Highest-ranking official in Irkutsk Oblast, Russia

The Governor of Irkutsk Oblast (Губернатор Иркутской области) is the highest official of Irkutsk Oblast. The office of governor of Irkutsk Governorate was established in 1783 as part of the Russian Empire. In 1926, under the Soviet Union, the governorate became part of the newly created Siberian Krai, which lasted until its division in 1930 into East and West Siberian Krais. The area of the former Irkutsk Governorate became part of the East Siberian Krai. In 1936 East Siberian Krai was further divided up, and in 1937 the remaining area was split into Chita Oblast and Irkutsk Oblast.
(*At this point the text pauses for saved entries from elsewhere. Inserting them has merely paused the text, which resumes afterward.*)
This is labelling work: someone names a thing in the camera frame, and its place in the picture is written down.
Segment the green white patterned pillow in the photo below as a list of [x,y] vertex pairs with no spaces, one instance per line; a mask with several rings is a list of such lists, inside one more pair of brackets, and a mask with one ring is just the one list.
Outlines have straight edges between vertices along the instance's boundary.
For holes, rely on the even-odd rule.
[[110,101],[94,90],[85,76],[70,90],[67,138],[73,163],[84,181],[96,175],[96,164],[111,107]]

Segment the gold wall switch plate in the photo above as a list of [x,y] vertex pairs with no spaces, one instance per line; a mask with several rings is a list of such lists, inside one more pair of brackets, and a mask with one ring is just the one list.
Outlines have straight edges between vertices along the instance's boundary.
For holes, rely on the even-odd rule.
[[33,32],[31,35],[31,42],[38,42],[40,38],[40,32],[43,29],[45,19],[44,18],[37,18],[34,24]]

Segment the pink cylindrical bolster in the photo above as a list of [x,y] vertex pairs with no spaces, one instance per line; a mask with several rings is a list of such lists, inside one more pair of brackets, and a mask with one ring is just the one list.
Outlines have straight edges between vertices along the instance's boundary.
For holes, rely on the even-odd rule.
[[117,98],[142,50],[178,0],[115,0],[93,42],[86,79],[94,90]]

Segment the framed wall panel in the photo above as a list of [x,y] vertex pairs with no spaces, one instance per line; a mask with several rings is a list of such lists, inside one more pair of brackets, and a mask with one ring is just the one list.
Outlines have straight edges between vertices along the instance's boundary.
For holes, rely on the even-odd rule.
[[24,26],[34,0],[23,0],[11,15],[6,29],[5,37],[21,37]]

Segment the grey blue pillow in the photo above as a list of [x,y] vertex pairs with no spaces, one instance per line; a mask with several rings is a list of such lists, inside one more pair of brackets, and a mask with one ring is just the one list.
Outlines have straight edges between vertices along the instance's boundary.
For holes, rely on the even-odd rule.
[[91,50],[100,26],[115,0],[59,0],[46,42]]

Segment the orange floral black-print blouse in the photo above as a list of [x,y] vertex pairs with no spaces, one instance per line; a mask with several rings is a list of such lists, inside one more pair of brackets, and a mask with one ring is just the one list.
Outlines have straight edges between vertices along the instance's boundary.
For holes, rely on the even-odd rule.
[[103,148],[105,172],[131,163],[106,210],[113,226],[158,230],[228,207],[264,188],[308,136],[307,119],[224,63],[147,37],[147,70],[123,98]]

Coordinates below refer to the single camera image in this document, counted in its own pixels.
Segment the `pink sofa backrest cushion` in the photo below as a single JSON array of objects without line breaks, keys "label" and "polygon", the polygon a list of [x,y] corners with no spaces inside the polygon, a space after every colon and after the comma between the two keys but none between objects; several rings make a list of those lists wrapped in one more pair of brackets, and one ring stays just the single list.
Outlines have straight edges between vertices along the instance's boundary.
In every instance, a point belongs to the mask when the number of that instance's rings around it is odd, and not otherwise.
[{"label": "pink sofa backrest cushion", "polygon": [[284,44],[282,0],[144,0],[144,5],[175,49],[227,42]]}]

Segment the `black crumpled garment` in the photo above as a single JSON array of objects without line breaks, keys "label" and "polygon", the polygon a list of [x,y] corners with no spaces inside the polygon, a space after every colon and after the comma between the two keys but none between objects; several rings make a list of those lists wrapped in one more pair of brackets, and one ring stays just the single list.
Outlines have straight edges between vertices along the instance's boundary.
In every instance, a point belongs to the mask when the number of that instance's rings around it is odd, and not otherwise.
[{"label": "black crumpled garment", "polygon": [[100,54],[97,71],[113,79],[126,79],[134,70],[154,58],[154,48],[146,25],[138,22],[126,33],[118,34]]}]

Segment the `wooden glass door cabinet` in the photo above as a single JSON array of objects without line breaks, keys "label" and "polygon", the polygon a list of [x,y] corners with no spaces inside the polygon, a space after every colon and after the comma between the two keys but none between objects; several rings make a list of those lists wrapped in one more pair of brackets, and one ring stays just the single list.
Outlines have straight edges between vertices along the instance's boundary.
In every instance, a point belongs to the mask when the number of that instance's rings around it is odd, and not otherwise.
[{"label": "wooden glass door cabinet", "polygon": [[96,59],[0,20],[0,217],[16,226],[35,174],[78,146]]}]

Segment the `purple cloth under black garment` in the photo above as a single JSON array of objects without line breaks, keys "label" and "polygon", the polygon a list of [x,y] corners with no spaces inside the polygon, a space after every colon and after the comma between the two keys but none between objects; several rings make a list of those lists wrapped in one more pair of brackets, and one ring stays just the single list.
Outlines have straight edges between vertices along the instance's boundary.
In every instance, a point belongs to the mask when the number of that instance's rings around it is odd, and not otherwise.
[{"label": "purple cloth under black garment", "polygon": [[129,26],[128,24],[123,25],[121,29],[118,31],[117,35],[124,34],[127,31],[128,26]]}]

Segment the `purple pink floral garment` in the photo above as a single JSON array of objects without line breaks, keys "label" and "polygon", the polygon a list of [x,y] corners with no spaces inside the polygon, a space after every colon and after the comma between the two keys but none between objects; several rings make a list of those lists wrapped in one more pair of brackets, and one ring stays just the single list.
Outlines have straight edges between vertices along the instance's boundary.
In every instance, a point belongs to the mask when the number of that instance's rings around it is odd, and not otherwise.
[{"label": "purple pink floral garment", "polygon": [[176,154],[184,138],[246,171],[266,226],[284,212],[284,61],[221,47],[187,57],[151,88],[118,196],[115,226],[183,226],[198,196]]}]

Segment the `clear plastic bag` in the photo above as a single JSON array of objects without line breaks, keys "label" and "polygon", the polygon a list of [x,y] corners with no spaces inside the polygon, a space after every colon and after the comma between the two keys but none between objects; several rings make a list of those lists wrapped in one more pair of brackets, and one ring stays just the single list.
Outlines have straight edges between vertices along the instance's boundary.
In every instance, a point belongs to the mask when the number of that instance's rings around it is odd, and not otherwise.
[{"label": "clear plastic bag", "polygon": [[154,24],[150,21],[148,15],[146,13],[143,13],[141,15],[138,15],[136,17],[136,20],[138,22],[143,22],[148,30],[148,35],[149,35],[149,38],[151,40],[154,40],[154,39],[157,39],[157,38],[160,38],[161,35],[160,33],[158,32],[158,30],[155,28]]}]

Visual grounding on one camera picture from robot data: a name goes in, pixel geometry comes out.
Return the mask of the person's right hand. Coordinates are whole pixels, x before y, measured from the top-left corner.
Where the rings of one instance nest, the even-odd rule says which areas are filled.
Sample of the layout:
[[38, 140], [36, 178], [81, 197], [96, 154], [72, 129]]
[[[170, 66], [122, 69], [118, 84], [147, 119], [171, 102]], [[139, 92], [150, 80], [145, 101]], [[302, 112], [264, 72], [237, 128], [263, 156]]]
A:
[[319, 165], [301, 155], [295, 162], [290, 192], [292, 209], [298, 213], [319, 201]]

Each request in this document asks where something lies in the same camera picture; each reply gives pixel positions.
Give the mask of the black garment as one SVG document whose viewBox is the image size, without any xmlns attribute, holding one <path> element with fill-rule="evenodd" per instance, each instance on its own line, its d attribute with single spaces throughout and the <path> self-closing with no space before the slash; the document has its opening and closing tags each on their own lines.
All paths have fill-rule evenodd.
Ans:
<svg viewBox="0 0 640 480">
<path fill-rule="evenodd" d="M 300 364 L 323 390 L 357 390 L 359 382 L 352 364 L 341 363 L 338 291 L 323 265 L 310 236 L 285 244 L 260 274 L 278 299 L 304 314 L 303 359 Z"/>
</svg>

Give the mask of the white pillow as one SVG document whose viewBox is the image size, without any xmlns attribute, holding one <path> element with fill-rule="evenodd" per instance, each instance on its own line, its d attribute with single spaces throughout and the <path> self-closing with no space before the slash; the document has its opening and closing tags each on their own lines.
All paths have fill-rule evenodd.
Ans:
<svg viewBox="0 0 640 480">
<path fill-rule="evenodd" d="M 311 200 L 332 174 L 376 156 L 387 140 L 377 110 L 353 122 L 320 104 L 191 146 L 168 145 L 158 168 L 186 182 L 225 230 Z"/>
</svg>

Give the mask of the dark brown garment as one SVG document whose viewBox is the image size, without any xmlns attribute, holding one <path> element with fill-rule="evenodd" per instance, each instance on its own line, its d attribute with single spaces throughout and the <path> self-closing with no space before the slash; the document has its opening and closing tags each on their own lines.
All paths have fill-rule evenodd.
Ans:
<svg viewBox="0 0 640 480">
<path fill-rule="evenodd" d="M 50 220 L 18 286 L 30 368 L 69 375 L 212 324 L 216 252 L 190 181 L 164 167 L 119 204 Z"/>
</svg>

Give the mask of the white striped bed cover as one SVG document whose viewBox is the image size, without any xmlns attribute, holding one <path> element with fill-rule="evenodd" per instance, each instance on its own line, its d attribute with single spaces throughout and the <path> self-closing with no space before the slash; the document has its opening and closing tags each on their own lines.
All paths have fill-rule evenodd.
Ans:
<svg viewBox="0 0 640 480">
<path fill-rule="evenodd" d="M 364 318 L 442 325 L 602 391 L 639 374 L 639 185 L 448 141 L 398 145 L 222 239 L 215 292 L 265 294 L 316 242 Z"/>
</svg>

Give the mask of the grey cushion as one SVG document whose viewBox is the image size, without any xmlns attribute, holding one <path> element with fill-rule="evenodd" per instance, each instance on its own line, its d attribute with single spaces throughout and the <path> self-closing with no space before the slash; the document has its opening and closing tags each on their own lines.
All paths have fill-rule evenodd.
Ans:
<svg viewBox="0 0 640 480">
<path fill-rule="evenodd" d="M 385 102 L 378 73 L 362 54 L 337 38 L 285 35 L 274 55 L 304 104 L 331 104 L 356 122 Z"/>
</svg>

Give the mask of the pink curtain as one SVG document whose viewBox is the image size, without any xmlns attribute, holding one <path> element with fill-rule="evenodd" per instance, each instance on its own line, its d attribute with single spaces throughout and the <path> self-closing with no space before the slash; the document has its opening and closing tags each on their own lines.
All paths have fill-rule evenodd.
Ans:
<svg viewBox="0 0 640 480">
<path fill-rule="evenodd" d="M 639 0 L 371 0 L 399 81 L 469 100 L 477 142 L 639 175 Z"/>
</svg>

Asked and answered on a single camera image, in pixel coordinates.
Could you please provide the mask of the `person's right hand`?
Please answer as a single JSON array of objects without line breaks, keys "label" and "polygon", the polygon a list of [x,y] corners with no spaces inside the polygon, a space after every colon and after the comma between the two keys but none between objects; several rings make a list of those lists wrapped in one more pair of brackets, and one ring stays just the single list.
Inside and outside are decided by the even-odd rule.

Since then Irkutsk Oblast has been an independent federal subject of Russia.

== Powers and responsibilities ==

- Promote or rejects the laws passed by the Irkutsk Oblast Duma.
- Submits a reports on the execution of regional budget to the Oblast Duma.
- Submits the draft strategies for the socio-economic development of the oblast and an annual report on the implementation and effectiveness of the state programs of Irkutsk Oblast.
- Attends the meetings of Oblast Duma and submits annual reports on the activity of the Government of Irkutsk Oblast, including the issues raised by the members of Oblast Duma.
- Decides on early termination of the Irkutsk Oblast Duma.
- Determines the structure of state powers of the Irkutsk Oblast in accordance with the charter of Irkutsk Oblast.
- With the coordination with Oblast Duma; He appoints the First Deputy Governor of Irkutsk Province.
- Can dismiss the First Deputy Governor of Irkutsk Oblast.
- Forms the government of Irkutsk Oblast and appoints the Chairman of the Government, First Deputy Chairman of the Government, and the government ministers of Irkutsk Oblast and can also dismissed them.
- Determines the main activities of the Government of Irkutsk Oblast.
- Had a right to call an emergency session of the Irkutsk Oblast Duma.
- Decides the dismissal of the Government of Irkutsk Oblast.
- Appoints a representative of the Government of Irkutsk Oblast to the Federation Council.
- Appoints the position of the Commissioner for the Protection of the Rights of Entrepreneurs of the Irkutsk Oblast.
- Appoints the Prosecutor of Irkutsk Oblast.
- Submits the report to the President of Russia on the performance of the Executive bodies of Irkutsk Oblast.
- Has a right to conduct referendum in Irkutsk Oblast.
- Can dismissed the heads of local administration of Irkutsk Oblast.
- Give titles and awards of the Irkutsk Oblast.
- The Governor of Irkutsk Oblast exercises other powers in accordance with the Constitution of Russia and the Charter of Irkutsk Oblast.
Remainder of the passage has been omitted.